▶ _Try it_
Using the material below, return exactly the lines between the one holding "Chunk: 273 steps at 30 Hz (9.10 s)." and the one holding "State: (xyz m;", inclusive, and no others.

▶ _Data shown_
==============================
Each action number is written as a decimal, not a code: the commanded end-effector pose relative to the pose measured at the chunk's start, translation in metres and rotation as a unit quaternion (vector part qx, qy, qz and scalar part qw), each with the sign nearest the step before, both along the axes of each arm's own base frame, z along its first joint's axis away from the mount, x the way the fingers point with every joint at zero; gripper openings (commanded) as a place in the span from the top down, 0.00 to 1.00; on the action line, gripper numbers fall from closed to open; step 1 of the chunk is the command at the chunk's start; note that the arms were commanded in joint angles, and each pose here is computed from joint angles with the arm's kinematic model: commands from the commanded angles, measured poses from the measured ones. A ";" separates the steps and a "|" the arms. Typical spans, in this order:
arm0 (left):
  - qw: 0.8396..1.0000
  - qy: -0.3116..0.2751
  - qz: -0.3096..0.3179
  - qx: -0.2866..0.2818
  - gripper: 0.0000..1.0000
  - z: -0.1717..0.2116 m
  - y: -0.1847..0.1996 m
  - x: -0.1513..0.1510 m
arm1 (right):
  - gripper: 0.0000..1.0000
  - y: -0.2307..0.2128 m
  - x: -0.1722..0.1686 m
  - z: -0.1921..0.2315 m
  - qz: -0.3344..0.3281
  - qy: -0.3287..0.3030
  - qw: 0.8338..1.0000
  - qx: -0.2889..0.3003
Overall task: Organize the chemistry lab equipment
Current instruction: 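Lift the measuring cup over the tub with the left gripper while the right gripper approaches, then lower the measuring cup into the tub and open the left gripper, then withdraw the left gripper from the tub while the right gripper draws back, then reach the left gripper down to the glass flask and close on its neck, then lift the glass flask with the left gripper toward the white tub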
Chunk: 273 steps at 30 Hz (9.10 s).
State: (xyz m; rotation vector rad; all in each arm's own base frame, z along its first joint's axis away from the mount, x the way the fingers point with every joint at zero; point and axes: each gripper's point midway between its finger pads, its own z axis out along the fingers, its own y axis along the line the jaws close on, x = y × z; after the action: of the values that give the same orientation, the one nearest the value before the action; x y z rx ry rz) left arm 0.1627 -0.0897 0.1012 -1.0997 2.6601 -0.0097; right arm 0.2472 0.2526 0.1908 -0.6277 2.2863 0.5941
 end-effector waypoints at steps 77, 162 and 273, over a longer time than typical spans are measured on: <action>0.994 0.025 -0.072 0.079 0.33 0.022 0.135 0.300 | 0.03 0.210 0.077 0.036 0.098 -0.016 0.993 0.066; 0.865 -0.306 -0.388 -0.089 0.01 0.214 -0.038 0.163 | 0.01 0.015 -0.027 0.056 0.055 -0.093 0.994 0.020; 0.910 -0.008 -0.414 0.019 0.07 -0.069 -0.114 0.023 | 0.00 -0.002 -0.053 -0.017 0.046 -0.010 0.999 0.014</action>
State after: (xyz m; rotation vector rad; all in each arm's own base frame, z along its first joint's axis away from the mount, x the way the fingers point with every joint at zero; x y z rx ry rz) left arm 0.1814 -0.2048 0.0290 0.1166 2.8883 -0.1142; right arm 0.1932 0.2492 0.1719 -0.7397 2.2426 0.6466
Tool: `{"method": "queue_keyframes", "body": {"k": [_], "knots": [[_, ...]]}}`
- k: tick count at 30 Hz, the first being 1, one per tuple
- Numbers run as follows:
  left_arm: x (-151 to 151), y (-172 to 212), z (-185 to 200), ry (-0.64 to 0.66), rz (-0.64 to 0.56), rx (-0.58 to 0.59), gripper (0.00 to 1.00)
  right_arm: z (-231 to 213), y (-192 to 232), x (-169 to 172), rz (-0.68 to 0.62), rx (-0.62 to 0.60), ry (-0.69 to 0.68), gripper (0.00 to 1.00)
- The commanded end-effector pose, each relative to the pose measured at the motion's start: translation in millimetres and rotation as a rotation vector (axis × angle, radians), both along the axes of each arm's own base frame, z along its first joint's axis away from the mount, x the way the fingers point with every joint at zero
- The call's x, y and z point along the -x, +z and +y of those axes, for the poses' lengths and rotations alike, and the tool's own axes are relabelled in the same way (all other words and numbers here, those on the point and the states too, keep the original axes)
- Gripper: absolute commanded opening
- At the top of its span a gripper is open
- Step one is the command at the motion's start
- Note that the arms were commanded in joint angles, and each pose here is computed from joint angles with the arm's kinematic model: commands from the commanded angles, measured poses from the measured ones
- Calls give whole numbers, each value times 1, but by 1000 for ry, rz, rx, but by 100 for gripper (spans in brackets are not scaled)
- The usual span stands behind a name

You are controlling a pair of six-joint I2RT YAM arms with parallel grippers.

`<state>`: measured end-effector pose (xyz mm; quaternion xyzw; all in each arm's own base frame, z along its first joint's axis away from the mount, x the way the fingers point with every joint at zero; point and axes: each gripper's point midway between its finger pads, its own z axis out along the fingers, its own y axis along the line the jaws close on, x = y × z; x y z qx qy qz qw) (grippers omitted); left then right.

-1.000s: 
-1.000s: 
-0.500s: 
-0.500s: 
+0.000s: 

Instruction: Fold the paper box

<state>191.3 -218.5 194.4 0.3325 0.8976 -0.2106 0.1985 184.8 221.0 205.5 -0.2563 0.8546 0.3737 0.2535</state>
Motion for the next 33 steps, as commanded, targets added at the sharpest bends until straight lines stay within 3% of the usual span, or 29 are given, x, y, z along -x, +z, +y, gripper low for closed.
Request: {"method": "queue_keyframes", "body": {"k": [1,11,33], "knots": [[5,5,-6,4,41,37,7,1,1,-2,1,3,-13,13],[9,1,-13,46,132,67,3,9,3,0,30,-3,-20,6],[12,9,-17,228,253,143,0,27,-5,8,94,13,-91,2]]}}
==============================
▶ _The completed task_
Chunk: 273 steps at 30 Hz (9.10 s).
State: (xyz m; rotation vector rad; all in each arm's own base frame, z along its first joint's axis away from the mount, x the way the fingers point with every joint at zero; point and axes: each gripper's point midway between its finger pads, its own z axis out along the fingers, its own y axis along the line the jaws close on, x = y × z; after the action: of the values that give the same orientation, the one nearest the value before the action; x y z rx ry rz) left arm 0.1627 -0.0897 0.1012 -1.0997 2.6601 -0.0097; right arm 0.2472 0.2526 0.1908 -0.6277 2.2863 0.5941

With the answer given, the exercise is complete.